Novel statistical methods for transcriptomic imputation to enhance understanding of causal mechanisms underlying human diseases

Genome-wide association studies (GWAS) have been successful in identifying chromosomal regions (loci) that contain genetic variants that contribute to many complex human traits and common diseases, including those that have major public health burden, such as cancers, diabetes and arthritis. Association signals for many complex traits predominantly localise to regions that influence disease by modulating gene expression (i.e. the process by which DNA is converted into a functional gene product), which may vary across tissues and cell types (referred to as the transcriptome). However, studies of the relationships between gene expression and complex traits have been restricted to investigations in small samples because of cost and availability of relevant tissues. Consequently, there has been limited progress in identifying the causal genes in GWAS regions and in understanding of the biological processes through which genetic variants impact on disease pathophysiology, thereby hindering the translation of these findings into the clinic through targeted drug development.

One increasingly utilised approach to understand molecular pathways underlying human disease is through integrated analysis of genetic variation and transcriptomic data resources from large-scale tissue-based molecular profiling initiatives. For example, the Genotype-Tissue Expression Project has generated high-density genome-wide genotyping and gene expression across a wide range of tissues, and has made these data publicly available. One primary finding of these investigations has been the identification of expression quantitative trait loci (eQTL) that link genetic variation to the regulation of gene expression in diverse tissues. Methods have thus been developed that aim to detect association of complex traits with gene expression by: (i) building tissue-specific multi-eQTL models in these molecular profiling resources; and (ii) using these models to predict (or "impute") the transcriptome into GWAS data (based on individual-level genotypes or association summary statistics). However, existing transcriptome imputation methods typically: (i) consider each cell type separately, and do not take advantage of the observed correlations in gene expression between cell types driven by cross-tissue eQTLs; and/or (ii) do not account for eQTL model uncertainty (i.e. many different genetic variants may regulate gene expression), resulting in potential for false positive findings.

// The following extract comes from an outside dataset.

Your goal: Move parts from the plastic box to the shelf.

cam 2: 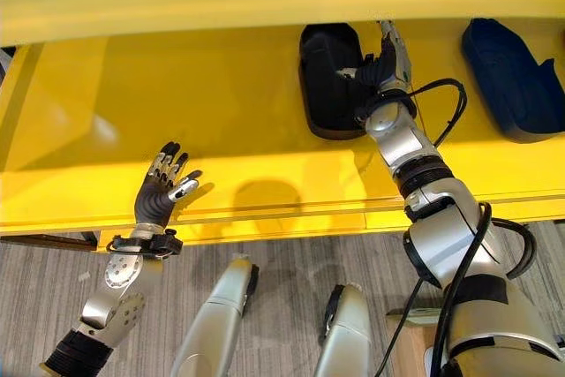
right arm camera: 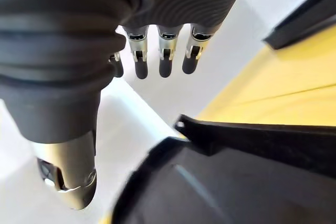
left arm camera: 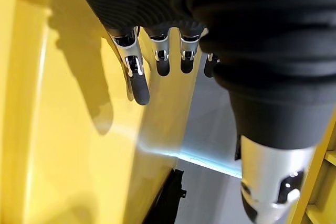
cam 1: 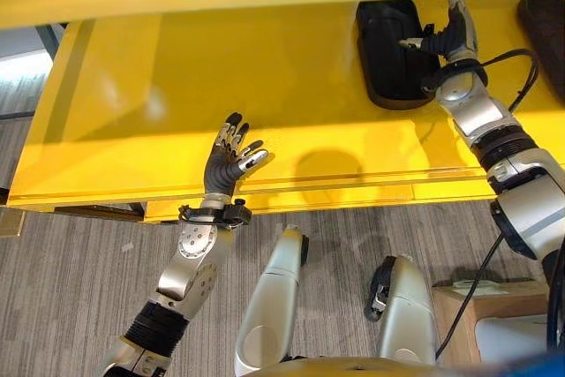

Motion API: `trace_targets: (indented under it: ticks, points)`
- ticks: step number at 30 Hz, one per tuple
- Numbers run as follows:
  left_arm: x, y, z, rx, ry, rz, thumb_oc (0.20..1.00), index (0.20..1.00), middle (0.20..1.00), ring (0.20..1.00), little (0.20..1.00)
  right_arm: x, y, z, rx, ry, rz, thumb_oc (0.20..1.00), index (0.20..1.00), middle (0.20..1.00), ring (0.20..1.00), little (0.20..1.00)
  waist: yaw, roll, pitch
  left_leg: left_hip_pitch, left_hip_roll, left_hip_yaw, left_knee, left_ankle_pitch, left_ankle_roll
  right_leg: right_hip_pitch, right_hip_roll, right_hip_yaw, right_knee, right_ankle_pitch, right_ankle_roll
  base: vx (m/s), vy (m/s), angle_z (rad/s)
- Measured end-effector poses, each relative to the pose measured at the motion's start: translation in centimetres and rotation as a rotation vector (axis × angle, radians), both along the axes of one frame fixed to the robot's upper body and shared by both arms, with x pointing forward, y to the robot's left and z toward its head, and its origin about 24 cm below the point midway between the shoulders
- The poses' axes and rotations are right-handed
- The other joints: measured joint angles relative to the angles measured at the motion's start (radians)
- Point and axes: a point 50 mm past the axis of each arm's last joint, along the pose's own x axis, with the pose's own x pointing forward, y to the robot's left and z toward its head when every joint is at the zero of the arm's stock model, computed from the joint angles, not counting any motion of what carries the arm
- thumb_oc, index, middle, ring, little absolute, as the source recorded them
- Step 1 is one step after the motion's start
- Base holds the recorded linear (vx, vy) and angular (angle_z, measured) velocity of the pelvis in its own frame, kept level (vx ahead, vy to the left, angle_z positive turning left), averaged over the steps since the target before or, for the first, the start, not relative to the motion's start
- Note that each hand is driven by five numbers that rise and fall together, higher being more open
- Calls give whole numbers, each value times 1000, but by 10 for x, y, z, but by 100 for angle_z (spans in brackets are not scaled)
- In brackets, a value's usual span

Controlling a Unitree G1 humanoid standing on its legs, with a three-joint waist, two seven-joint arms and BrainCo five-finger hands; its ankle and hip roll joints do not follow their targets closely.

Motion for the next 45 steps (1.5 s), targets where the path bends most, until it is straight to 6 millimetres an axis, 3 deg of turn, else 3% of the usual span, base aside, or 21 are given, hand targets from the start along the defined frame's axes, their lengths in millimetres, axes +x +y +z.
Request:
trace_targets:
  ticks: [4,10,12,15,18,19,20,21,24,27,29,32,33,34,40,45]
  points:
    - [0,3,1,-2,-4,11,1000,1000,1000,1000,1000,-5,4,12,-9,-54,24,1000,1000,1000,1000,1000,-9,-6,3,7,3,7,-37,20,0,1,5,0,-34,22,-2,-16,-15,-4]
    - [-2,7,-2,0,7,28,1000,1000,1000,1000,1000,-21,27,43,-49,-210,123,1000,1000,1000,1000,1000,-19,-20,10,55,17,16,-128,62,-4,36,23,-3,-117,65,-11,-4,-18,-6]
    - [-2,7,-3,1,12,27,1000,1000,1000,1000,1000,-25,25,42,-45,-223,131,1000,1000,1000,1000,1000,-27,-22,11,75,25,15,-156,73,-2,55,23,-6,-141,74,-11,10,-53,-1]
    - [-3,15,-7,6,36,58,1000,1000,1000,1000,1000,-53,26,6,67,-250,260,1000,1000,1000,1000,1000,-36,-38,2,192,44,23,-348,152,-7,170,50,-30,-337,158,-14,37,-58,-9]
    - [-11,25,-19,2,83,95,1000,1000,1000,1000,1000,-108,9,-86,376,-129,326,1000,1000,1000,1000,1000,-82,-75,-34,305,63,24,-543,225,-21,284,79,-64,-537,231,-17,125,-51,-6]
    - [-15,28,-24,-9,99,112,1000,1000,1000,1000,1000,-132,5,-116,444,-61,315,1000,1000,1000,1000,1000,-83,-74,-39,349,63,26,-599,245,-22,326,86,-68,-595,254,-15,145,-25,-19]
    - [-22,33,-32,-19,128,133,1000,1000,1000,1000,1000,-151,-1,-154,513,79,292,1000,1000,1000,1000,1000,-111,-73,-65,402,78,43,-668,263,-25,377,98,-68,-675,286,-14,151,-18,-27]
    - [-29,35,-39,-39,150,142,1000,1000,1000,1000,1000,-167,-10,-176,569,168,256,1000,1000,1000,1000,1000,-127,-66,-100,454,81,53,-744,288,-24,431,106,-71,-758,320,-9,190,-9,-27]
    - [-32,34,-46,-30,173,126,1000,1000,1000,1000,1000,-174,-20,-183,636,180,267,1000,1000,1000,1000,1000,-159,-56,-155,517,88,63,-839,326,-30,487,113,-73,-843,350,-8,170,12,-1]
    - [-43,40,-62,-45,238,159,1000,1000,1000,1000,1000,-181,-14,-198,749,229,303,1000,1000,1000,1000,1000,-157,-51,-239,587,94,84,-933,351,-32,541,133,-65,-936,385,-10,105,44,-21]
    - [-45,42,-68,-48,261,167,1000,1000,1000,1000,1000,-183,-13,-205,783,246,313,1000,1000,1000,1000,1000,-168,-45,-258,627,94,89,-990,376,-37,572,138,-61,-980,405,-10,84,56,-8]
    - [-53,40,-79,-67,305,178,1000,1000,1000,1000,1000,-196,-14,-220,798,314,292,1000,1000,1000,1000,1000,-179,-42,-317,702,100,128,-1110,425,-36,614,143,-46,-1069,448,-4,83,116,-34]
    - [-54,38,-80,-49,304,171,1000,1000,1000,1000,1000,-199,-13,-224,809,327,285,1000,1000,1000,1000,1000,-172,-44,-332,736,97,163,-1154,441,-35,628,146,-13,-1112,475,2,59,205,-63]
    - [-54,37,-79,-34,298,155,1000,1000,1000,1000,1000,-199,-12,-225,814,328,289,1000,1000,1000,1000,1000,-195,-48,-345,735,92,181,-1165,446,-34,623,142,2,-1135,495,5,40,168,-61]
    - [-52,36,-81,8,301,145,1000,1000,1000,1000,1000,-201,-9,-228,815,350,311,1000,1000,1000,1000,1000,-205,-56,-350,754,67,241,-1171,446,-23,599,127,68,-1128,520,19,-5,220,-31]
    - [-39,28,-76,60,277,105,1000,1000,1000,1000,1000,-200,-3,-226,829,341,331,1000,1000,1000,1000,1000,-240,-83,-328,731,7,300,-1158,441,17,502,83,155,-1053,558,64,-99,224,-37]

The aim of this proposal is to develop novel statistical methods for transcriptomic imputation into GWAS to address these limitations by: (i) harnessing multi-tissue expression to build eQTL models that better predict gene expression than those that consider each cell type separately; and (ii) use computationally efficient Bayesian statistical methods that appropriately allow for uncertainty in the eQTL model, reducing the potential for "over-fitting". The methodology will be implemented in user friendly software that will be made freely available to the wider research community. The methodology and software will be utilised to create a repository of imputed multi-tissue gene expression into 500,000 participants from the UK Biobank for whom GWAS data are already available. These imputed transcriptomic profiles will be tested for association with rheumatoid arthritis and other musculoskeletal diseases, cardiovascular disease, cancer and diabetes, revealing novel causal genes and improving understanding of molecular mechanisms and relevant cell types underlying disease biology. The repository will also be returned to UK Biobank for archiving and distribution to approved researchers to identify causal genes for any trait of interest available in the resource. These analyses will have enhanced potential for translation of GWAS findings by identifying drug targets for up- or down-regulation of causal genes for which expression is associated with risk of disease.

Integrated analysis of genetic variation and transcriptomic data resources from large-scale tissue-based molecular profiling initiatives has improved understanding of the biological mechanisms controlling the regulation of gene expression across diverse tissues through the identification of expression quantitative trait loci (eQTL). Methods have been developed to detect association of complex traits with gene expression by: (i) building tissue-specific multi-eQTL models in these molecular profiling resources; and (ii) using these models to "impute" the transcriptome into genome-wide association studies (GWAS). However, existing transcriptome imputation methods typically: (i) do not take advantage of the observed correlations in expression between cell types driven by cross-tissue eQTLs; and/or (ii) do not account for eQTL model uncertainty, resulting in potential for over-fitting and increased false positive error rates. The overall aim of this proposal is to develop novel statistical methodologies for transcriptomic imputation into GWAS to address these limitations by harnessing multi-tissue expression to detect causal genes for complex human traits in a Bayesian Markov chain Monte Carlo framework to allow for model uncertainty. The methodology will be implemented in user-friendly and computationally efficient software, which will be applicable to individual-level genotype data or association summary statistics. The methodology will be applied to create a repository of imputed cross-tissue transcriptomic profiles across genes for all participants in the UK Biobank, which will be tested for association with rheumatoid arthritis and other musculoskeletal diseases, cardiovascular disease, cancer and diabetes. The repository will also be returned to UK Biobank for archiving and distribution to approved researchers to identify causal genes for any trait of interest available in the resource.